Work to be completed: Would you copy all lines in the data that contain the word "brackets"?
(Source data)
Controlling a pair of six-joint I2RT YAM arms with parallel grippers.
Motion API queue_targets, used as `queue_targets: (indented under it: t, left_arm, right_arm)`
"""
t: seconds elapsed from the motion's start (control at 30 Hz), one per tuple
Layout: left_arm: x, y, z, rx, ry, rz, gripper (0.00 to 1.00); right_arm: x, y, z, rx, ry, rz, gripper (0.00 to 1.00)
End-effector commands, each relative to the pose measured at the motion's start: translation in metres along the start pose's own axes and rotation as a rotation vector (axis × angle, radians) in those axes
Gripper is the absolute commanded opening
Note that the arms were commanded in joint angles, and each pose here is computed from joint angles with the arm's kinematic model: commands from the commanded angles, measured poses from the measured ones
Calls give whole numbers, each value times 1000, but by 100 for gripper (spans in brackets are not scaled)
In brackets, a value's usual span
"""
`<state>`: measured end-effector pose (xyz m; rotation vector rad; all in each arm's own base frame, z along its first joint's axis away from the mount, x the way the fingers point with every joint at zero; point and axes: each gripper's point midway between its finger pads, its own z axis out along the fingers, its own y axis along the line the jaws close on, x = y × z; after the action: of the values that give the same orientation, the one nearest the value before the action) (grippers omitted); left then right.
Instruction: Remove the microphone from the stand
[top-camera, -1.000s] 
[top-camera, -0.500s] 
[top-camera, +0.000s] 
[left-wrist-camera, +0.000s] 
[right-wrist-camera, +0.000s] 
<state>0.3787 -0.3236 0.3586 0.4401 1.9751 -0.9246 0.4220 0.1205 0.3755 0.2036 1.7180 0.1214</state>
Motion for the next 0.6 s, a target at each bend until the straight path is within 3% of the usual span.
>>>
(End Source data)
Answer to this exercise:
Calls give whole numbers, each value times 1000, but by 100 for gripper (spans in brackets are not scaled)
In brackets, a value's usual span

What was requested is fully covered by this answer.